[MLton] latest benchmarks

[Matthew Fluet]

I've merged the x86_64 branch into trunk.  Since the previous 
announcement of the experimental release, there were only two minor bugs 
reported:
  1) Bug with -align 8 on x86_64
  2) Inconsistent behavior with -const 'MLton.detectOverflow false'
These have both been fixed, and I'm pretty happy with the state of the 
x86_64 port.

I ran the benchmark suite to compare the last public release to the 
current trunk.  It is a bit of an apples-to-oranges comparison, since I 
ran the benchmarks on an AMD Opteron (64-bit) system.  So, the 20051205 
compiler (and its resulting executables) are running in 32-bit mode, 
while the trunk compiler (and its resulting executables) are running in 
64-bit mode.

[BTW, it would be nice if someone could run a corresponding benchmark 
suite on a 32-bit system, for a more apples-to-apples comparison.]

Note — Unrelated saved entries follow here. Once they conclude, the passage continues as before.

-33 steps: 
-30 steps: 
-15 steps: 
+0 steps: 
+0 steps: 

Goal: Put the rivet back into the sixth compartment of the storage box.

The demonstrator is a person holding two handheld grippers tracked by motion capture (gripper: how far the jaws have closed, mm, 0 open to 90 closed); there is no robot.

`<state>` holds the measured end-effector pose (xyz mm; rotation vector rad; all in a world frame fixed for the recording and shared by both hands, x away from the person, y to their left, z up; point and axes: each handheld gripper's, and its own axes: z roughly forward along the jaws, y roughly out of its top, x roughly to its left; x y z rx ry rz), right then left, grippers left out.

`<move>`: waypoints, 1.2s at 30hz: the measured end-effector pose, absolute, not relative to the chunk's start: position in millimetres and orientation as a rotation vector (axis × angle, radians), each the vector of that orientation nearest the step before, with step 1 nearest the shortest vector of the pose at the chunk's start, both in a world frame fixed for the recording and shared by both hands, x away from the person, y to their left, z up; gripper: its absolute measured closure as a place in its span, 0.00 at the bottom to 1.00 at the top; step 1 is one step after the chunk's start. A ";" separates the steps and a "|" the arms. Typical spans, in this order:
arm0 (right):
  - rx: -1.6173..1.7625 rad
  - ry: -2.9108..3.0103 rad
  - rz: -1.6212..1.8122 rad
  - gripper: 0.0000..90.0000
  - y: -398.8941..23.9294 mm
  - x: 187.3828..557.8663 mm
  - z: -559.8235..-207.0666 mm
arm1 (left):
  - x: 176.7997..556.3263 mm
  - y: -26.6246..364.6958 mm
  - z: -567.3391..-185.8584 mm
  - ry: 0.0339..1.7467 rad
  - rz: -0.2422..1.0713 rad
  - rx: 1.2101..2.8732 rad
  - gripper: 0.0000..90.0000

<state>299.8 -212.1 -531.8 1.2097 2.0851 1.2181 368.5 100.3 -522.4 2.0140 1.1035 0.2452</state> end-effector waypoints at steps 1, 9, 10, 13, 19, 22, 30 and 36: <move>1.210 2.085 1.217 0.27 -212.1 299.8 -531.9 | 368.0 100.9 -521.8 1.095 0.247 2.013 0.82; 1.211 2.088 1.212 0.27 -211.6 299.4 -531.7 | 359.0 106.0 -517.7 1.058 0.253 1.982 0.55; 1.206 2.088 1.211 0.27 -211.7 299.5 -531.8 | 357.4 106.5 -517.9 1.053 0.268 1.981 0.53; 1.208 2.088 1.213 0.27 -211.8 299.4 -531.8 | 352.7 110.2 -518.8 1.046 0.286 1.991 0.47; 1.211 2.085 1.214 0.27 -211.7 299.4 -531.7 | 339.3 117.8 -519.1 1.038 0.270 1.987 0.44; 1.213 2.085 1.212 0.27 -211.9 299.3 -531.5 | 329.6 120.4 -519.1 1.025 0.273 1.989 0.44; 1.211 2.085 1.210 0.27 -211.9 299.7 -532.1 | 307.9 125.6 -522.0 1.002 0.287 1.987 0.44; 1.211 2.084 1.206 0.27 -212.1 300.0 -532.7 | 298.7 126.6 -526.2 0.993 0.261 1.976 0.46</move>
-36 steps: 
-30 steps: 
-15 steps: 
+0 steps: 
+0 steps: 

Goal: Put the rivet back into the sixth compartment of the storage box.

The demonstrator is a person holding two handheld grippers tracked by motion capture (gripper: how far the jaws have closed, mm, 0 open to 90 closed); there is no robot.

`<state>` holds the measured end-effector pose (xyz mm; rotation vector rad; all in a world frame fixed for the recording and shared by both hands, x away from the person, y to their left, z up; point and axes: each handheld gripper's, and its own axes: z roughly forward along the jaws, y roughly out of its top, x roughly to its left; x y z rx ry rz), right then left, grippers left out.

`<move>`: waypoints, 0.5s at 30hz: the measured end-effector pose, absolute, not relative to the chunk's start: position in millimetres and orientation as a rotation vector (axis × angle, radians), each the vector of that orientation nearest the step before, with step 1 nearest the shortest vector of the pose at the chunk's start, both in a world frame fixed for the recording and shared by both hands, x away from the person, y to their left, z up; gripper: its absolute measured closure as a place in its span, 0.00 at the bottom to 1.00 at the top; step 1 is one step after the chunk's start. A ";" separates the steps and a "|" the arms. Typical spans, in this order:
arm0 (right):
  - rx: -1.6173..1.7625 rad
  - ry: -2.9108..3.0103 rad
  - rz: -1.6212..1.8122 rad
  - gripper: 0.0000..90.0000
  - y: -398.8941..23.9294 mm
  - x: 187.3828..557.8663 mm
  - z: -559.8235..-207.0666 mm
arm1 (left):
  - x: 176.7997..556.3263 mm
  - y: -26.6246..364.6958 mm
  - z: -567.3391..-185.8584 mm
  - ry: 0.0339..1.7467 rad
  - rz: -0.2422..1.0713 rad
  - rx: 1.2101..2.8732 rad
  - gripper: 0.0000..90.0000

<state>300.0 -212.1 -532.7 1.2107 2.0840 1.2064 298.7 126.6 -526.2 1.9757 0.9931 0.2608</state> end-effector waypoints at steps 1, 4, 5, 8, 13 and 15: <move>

You can see all of the results at:
http://mlton.org/cgi-bin/viewsvn.cgi/*checkout*/mlton/trunk/doc/x86_64-port-notes/bench-20070619.txt?rev=5659

Some of the highlights:

* Benchmarks were run on a uni-core, dual-processor AMD Opteron 2.0GHz, 
8GB Memory, Fedora Core 6 machine (with gcc version 4.1.1 and linux 
version 2.6.20 (x86_64)).

* compile time and code size is up across the board on trunk vs 
20051205.  I suspect that part of the code size increase can be 
attributed to the comparison of 32-bit executables to 64-bit 
executables.  Any 64-bit operation requires an additional 8bit 
instruction prefix (as do 32-bit ops that touch the extended register 
set).  Compile time is probably partly explained by the bigger Basis 
Library implementation (increasing elaboration time and carrying more 
code through early optimizations), and partly by the fact that the trunk 
compiler is executing a little slower than the 20051205 compiler.

* recent versions of gcc are doing fairly well with the C code.  (Note 
that using -codegen c with 20051205 uses the version of gcc on the host 
machine.)  Indeed, the flat-array.sml benchmark needs to be revised, as 
gcc recognizes that the inner loop is pure (Overflow exceptions are 
handled within the loop) and unused.  The SSA{,2} optimizer should also 
discover that the loop may be optimized, but that is another issue.
GCC also does fairly well on the checksum benchmark with 20051205, 
though it does horribly on the checksum benchmark with trunk.
I suspect that the later behavior is due to the fact that on x86_64, 
sequences (arrays/vectors) are indexed by 64-bit integers in the 
primitive operations (sub, update, etc), but indexed by 32-bit integers 
in the user code (Array.sub, Array.update, etc. since Int.int 
corresponds to Int32.int).  Hence, there are quite a few 64/32 
conversions going on.

* I note that with both native codegens and C codegens, with both 
20051205 and trunk, that -align 8 often has a positive impact on 
runtime, and rarely has a significant negative impact.  This might be 
due to the Opteron memory system.  Aligned reads probably help most on 
Real64 intensive benchmarks.

* The amd64 codegen is doing alright as compared to the x86 codegen.  I 
see at most a factor of 2 slowdown, and a few speedups.  Again, I'm not 
sure what real conclusions can be drawn.  Some slowdowns are going to be 
due to the changes to the runtime and Basis Library since 20051205; to 
isolate those, I need a comparison of 20051205 to trunk on a 32-bit 
system.  Some slowdowns are probably going to be due to the sequence 
indexing discussed above.